Bandit Queen (1994) was on another “anti-hero” (or heroine), on the tumultuous life of woman outlaw Phoolan Devi. A rebel from the oppressed class, married at 11, she suffered abuse from a much older husband. Kidnapped by bandits, she turned an outlaw. On surrender, she became a victim of police brutality and served long years in jail. The movie is incomplete in that her triumph and tragedy continued. She joined politics and became a member of parliament in 1999. She spoke rarely, but spoke sense. Two years into her new career, old rivals from her banditry days shot her dead outside her official home.
A film made in India has rarely been critical of Gandhi. But, Gandhi, My Father (2007) is about his eldest son Harilal. He turned an alcoholic and changed his faith to spite his famous father. They disowned each other and yet, the relationship could neither be ignored nor repaired. In a country where politics and politicians dominate, unless they fought the British rule in the last century, politicians are missing from the growing list of biopics. But, this year-end may see on the silver screen former prime minister Manmohan Singh.
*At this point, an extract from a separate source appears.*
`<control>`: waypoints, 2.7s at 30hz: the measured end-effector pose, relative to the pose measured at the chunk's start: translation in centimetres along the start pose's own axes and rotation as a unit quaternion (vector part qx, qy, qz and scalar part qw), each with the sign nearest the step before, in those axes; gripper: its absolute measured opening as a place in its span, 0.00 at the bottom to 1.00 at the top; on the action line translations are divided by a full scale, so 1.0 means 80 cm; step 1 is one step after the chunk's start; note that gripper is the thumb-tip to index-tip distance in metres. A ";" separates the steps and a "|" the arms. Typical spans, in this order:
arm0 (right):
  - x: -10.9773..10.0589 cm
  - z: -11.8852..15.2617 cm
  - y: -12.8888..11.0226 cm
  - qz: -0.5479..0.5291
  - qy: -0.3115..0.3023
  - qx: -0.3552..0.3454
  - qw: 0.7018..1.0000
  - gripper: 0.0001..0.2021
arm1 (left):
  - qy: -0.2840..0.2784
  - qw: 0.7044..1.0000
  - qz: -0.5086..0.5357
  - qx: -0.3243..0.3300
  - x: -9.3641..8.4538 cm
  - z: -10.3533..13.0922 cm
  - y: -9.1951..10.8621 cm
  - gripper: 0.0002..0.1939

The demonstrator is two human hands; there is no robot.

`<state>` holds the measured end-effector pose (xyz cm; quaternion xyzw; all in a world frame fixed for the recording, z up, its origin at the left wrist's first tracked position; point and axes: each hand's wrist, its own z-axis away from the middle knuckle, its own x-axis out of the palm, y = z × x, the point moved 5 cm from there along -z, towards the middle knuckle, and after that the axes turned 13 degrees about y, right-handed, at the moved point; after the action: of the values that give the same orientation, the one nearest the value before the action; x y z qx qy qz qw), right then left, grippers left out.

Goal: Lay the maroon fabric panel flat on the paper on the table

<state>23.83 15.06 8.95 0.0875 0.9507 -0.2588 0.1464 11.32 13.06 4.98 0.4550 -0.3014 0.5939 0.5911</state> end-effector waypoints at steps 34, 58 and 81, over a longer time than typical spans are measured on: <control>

Interestingly, the film is being based on a book that portrays him as per its title, an “Accidental Prime Minister” with no prior experience or acumen of a politician. Singh’s Making and Unmaking is written by Sanjaya Baru, his media adviser and, thus, an “insider” spilling beans. It seriously added to Manmohan’s discomfiture in the last months before his government lost the 2014 parliamentary elections.
This list of biopics is incomplete, but is growing. Even as Narendra Modi captured the imagination of millions to become the prime minister, India remains a nation of people in search of a hero, a messiah who can deliver, a savior who can rescue them from the mess.